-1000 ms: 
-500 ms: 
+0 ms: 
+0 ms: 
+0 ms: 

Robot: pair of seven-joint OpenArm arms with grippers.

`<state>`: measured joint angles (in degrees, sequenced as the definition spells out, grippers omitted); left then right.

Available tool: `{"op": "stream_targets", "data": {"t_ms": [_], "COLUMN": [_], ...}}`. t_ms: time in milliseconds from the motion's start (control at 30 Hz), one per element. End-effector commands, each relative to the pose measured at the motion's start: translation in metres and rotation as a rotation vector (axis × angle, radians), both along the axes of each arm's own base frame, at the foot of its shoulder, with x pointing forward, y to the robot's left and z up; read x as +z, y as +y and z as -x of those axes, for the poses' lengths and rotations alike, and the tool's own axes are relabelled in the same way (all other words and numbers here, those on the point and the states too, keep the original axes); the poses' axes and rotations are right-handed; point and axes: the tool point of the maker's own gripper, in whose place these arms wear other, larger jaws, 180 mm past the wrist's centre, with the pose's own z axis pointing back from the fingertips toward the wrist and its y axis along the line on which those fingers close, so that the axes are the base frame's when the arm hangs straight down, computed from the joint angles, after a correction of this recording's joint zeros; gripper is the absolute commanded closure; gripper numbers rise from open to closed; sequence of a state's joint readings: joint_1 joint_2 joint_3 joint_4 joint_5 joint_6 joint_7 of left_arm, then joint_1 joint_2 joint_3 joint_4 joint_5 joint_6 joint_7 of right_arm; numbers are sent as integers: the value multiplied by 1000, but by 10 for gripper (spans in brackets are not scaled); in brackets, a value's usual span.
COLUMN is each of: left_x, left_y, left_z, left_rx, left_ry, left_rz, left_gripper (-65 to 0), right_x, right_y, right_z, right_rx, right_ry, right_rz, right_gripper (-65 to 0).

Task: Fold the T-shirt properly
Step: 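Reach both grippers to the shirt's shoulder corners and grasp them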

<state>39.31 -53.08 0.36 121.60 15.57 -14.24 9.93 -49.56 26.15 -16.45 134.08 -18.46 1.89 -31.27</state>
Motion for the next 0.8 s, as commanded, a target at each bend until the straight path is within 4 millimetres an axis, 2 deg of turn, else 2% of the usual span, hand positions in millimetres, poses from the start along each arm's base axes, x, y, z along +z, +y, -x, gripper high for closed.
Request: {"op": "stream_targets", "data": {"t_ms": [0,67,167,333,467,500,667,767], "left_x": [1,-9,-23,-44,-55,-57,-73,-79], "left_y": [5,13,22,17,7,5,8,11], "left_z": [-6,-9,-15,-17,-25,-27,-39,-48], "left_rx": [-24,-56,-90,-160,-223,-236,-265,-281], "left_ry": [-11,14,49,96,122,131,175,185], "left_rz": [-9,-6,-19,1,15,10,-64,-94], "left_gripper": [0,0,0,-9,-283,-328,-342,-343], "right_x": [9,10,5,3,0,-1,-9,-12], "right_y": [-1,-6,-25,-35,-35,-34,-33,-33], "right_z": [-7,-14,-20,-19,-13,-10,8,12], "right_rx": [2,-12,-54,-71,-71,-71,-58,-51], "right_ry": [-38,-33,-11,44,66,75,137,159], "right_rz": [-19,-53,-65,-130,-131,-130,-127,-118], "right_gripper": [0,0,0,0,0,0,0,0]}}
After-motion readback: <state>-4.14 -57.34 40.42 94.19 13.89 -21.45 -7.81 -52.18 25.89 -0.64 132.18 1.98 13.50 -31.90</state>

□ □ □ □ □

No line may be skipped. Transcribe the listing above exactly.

-1000 ms: 
-500 ms: 
+0 ms: 
+0 ms: 
+0 ms: 

Robot: pair of seven-joint OpenArm arms with grippers.

`<state>`: measured joint angles (in degrees, sequenced as the definition spells out, grippers omitted); left then right.

Available tool: `{"op": "stream_targets", "data": {"t_ms": [_], "COLUMN": [_], ...}}`. t_ms: time in milliseconds from the motion's start (control at 30 Hz), one per element. End-effector commands, each relative to the pose measured at the motion's start: translation in metres and rotation as a rotation vector (axis × angle, radians), both along the axes of each arm's own base frame, at the foot of its shoulder, with x pointing forward, y to the robot's left and z up; read x as +z, y as +y and z as -x of those axes, for the poses' lengths and rotations alike, and the tool's own axes are relabelled in the same way (all other words and numbers here, those on the point and the states too, keep the original axes); the poses' axes and rotations are right-handed; point and axes: the tool point of the maker's own gripper, in whose place these arms wear other, larger jaws, 180 mm past the wrist's centre, with the pose's own z axis pointing back from the fingertips toward the wrist and its y axis along the line on which those fingers close, so that the axes are the base frame's when the arm hangs straight down, computed from the joint angles, after a correction of this recording's joint zeros; gripper is the absolute commanded closure; gripper numbers rise from open to closed; sequence of a state's joint readings: joint_1 joint_2 joint_3 joint_4 joint_5 joint_6 joint_7 of left_arm, then joint_1 joint_2 joint_3 joint_4 joint_5 joint_6 joint_7 of right_arm; numbers are sent as integers: the value multiplied by 1000, but by 10 for gripper (spans in brackets are not scaled); in brackets, a value's usual span.
COLUMN is each of: left_x, left_y, left_z, left_rx, left_ry, left_rz, left_gripper (-65 to 0), right_x, right_y, right_z, right_rx, right_ry, right_rz, right_gripper (-65 to 0).

Task: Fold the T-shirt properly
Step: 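Reach both grippers to the shirt's shoulder corners and grasp them
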
<state>39.31 -53.08 0.36 121.60 15.57 -14.24 9.93 -49.56 26.15 -16.45 134.08 -18.46 1.89 -31.27</state>
Motion for the next 0.8 s, as commanded, a target at each bend until the straight path is within 4 millimetres an axis, 2 deg of turn, else 2% of the usual span, hand positions in millimetres, poses from the start along each arm's base axes, x, y, z along +z, +y, -x, gripper high for closed.
Request: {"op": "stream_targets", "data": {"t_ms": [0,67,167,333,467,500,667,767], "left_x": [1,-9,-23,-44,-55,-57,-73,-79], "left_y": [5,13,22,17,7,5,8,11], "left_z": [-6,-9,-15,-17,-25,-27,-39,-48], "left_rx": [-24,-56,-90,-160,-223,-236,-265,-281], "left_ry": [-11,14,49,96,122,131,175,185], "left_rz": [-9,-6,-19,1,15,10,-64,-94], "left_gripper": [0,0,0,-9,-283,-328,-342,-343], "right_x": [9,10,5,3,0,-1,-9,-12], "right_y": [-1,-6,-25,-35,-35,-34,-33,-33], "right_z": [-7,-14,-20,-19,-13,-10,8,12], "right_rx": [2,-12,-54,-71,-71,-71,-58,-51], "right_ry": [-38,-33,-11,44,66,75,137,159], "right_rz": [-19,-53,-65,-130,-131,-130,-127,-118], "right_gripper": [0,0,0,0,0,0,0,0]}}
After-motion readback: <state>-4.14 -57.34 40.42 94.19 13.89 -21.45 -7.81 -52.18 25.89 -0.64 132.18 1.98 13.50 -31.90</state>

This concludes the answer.